Apache Spark -Level 2

When Spark Job starts — a new Driver process starts and then the Executors [parallel data processing — Tasks] are started on Worker nodes [ Cluster ]

So, the Master program is called the Driver.

The Worker programs [run on slave nodes] are called the Executors.

Master and Executors talk to each other.

Master process:

1) will coordinate the Executors

2) sends App: JAR to all Executors — will be copied to all Worker nodes

3) Later, sends Tasks to Executors [by serializing Function object]

4) map, flatMap, join, filter HOF functions are Tasks

5) will aggregate the final results

6) Once the Driver quits, Executors will shutdown

One Spark Application can have only One Executor running on Worker Node.

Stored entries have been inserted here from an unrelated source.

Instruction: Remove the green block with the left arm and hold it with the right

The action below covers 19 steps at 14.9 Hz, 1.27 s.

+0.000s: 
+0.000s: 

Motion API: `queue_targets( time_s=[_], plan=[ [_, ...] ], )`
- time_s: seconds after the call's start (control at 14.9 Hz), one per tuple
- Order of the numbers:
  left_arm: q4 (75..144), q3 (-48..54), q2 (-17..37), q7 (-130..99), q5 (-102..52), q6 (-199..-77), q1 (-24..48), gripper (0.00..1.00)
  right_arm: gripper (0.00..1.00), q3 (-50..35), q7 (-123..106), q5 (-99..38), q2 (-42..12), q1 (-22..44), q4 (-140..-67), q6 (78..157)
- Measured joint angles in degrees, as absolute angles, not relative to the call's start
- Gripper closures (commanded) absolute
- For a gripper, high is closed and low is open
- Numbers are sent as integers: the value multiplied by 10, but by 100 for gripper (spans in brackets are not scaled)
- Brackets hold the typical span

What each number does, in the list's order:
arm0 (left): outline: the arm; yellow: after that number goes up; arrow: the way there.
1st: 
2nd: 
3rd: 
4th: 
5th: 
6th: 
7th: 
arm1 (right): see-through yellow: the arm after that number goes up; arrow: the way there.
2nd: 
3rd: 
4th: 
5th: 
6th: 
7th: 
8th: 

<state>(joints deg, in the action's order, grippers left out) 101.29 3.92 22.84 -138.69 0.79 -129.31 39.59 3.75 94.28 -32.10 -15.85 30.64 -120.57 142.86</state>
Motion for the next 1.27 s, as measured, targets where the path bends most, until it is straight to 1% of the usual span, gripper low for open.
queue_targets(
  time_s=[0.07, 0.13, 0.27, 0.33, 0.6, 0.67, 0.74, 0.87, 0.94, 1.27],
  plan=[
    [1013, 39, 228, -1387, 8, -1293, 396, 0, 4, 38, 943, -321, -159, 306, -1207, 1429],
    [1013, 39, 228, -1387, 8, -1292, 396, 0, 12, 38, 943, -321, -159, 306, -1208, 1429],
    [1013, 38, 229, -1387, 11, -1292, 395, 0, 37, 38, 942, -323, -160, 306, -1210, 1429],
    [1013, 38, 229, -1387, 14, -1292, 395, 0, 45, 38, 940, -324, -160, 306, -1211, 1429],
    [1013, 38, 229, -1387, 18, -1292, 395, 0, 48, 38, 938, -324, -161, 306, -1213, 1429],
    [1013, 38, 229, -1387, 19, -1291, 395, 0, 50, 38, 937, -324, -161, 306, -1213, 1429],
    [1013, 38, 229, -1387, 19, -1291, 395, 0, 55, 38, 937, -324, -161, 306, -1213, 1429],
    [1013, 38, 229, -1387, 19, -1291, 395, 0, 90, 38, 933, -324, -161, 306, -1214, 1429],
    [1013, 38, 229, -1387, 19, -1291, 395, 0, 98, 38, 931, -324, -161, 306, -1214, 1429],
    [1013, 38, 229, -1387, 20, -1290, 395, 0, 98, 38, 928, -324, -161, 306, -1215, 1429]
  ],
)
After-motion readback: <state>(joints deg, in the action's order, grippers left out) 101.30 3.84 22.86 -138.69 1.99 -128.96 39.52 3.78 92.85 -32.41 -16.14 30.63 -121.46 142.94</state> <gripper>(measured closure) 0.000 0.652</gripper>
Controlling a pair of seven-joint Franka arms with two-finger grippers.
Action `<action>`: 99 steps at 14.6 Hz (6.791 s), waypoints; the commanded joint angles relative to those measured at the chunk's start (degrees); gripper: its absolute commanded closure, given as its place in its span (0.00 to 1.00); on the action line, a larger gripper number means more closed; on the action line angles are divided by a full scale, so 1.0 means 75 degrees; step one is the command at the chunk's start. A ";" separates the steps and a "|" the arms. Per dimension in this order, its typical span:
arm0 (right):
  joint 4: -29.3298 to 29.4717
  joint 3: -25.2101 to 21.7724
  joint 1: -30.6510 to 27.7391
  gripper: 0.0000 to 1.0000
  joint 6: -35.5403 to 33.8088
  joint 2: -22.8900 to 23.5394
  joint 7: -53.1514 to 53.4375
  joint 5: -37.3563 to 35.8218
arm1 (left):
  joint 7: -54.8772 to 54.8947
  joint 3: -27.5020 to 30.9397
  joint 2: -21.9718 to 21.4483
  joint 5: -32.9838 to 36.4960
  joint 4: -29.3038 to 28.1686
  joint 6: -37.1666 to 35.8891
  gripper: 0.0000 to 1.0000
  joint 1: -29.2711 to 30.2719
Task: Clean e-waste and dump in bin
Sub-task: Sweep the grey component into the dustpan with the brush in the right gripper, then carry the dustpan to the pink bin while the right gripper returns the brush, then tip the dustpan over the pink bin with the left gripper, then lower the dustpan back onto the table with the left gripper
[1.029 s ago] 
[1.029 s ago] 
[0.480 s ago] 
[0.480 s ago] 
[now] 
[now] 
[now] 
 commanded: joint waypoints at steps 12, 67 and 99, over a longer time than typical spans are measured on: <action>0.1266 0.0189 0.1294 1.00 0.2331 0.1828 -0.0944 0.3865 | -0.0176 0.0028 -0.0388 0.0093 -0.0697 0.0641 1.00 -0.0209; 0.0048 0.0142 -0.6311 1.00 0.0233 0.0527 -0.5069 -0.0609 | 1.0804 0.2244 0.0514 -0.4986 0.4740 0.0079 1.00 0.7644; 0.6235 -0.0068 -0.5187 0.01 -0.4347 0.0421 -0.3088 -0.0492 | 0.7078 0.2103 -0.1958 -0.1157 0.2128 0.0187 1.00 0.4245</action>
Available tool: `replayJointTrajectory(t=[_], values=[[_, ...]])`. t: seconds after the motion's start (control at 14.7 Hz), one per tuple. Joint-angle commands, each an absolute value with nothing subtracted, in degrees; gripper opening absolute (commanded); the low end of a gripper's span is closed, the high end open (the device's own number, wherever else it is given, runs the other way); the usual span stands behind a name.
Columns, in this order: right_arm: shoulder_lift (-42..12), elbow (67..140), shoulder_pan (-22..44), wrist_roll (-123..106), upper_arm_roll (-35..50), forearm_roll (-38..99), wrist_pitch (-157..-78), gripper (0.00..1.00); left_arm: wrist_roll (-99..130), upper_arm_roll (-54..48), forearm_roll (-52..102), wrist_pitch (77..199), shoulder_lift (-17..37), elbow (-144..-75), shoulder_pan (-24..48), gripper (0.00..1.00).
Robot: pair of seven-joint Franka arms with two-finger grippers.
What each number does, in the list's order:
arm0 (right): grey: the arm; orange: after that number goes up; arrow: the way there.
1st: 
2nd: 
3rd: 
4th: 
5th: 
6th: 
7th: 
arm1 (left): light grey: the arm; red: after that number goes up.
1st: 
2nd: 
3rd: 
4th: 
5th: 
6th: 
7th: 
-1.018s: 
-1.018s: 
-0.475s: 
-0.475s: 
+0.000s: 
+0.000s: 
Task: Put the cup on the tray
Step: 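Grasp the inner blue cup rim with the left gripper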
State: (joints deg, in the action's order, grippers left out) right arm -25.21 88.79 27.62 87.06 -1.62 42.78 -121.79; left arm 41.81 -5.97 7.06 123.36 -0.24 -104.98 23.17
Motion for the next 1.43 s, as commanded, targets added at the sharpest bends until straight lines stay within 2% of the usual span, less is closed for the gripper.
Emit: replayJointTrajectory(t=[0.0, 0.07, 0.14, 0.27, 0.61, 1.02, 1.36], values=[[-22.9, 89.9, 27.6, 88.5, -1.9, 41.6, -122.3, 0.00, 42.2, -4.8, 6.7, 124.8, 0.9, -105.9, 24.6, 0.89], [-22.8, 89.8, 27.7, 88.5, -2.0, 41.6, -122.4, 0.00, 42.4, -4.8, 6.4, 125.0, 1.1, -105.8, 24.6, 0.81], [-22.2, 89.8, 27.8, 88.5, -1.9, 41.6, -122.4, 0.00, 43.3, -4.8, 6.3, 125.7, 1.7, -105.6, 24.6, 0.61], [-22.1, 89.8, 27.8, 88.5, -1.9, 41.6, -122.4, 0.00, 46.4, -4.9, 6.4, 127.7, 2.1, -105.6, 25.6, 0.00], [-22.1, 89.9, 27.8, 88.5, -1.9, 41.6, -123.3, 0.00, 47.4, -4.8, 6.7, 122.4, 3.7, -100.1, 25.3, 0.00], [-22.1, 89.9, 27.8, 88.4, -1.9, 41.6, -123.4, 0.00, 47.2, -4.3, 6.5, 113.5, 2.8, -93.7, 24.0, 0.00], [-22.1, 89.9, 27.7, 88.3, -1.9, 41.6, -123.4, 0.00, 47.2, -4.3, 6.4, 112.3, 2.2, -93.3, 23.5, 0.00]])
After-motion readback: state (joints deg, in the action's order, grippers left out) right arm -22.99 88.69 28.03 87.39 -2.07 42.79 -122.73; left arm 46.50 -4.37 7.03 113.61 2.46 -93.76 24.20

Executor will run the Tasks as One Thread on available Cores. One Thread for One Core [ CPU ] for parallelization

  • * RDD is a big Array, which can be broken into Partitions. Each partition [Slice] is passed to each Executor for processing.
  • Partition is also an collection [ subset of RDD ]
  • One RDD [x1,x2,x3,x4,x5,x6] = partition1[x1,x2,x3, x4] and partition2[x5, x6]

Executor: runs the Task on the Partition elements.

Spark Cluster — Processes [JVM]

  1. Master [ JVM process — Single]
  2. Worker [ JVM process — Multiple]
  3. Executor [ JVM process — Multiple ]
  4. Driver [ JVM process — Single]